Let me point out something that seems obvious, but may not be to everyone. More than that, a significant number of traders may have never considered this simple idea: Once you own the full iron condor position, my experience tells me that it is far more efficient to forget that it is an iron condor and manage risk as if it were two separate trades, one call spread and one put spread.
Thus, I recommend trading the situation described above as a put spread. The fact that you did not collect any option premium by selling the call spread no longer matters.
(If you had sold the call spread, and the market declines, the only important consideration is knowing when to buy back that call spread by paying a small price. Waiting for it to expire worthless is far too risky. Sure, it expires most of the time, but on those occasions when you get the big bounce (and that's what you (Dmitry) are in the market to find, isn't it?), there is no point in taking a good-sized loss on the call spread when it could have been covered by paying $0.20—or another low price that suits you.
That's why I suggest managing the put spread as you would normally manage such a spread. I understand that you are primarily a stock trader and have not traded a bunch of these, but there is no single best way to manage the risk. My advice is do not allow the fact that the call spread was not sold influence your decisions.

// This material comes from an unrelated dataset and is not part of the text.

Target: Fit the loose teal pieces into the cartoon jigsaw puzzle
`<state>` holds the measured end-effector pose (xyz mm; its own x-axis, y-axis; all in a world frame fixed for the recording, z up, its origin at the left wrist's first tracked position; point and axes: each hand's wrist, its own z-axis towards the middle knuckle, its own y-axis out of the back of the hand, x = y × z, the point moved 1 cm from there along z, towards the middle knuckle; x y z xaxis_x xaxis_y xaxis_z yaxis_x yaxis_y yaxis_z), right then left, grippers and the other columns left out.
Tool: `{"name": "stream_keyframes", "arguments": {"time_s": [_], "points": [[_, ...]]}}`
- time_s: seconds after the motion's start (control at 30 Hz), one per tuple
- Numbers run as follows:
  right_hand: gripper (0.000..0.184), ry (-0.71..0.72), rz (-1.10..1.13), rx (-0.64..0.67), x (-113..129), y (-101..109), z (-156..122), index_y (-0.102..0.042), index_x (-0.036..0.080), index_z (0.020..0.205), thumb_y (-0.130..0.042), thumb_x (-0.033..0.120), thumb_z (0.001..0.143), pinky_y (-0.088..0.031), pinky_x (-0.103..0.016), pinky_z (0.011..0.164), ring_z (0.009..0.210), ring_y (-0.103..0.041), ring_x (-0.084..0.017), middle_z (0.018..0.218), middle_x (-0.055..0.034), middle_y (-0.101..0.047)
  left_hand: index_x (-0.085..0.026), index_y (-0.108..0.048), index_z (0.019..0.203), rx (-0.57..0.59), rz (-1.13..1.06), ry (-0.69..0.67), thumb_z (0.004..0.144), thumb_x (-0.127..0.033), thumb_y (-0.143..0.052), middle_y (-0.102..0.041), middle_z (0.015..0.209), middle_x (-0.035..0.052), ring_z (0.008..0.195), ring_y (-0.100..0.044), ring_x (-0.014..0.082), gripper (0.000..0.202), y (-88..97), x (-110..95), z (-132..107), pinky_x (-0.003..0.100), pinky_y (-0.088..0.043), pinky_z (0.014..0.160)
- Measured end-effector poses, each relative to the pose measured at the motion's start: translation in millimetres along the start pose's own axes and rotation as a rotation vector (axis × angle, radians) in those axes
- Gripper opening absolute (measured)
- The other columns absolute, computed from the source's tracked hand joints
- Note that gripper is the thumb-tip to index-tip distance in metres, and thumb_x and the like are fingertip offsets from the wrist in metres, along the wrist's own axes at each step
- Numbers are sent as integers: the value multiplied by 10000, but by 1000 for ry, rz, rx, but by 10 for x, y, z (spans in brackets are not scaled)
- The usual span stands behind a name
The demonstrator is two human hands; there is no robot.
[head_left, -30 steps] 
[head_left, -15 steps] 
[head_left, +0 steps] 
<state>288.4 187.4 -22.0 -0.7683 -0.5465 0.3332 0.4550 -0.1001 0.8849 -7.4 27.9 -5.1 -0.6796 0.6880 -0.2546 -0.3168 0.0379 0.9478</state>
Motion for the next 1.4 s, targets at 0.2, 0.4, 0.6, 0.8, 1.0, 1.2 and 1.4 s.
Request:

Yes, you can roll it down; and yes, you may be uncomfortable with the trade and exit at a loss. Yes you may sell a call spread now, but that is my least favorite adjustment method and I strongly recommend that you not do that. I base that on your bullish personality, and for you, losing money in a rising market would make you very unhappy—much more so than losing in a falling market. These psychological factors may not be a legitimate of scientific trading, however, I truly believe that a successful trader does not place him/herself in a situation that can result is a very unhappy outcome. My strong guess is that if you were to lose a given sum, you would be far unhappier losing on the upside than the downside.
No. The chances of keeping the entire premium are nowhere near that 68%.
If you sell an option that is one standard deviation (SD) OTM, then yes, it will be out of the money approximately 68% of the time when expiration arrives. But don't ignore the fact that it may be in the money (ITM) far earlier than expiration (and then finish OTM), and you would probably elect to adjust or exit, rather than close your eyes and wait for expiration.
More importantly, you are selling a call and a put. The probability that the put finishes OTM is that 68%. The probability that the call finishes OTM is also 68%. However, you have both positions and the probability of finishing ITM is 32% for either option. These probabilities are additive.
The probability that either the put or call will finish ITM is ~64%, and the chance that the iron condor will expire worthless is only 34%. That is nothing near the 68% that you mentioned.
It gets worse. If you decide to determine the probability that the underlying stock or index will move to touch either the put or call strike price during the lifetime of the options, you will discover that the probability of touching is much higher than the probability of finishing ITM. Assuming you would make an adjustment, the probability of keeping the entire sum is now far less than 34%.
Iron condors are riskier than they may first appear. That's why risk management is so important.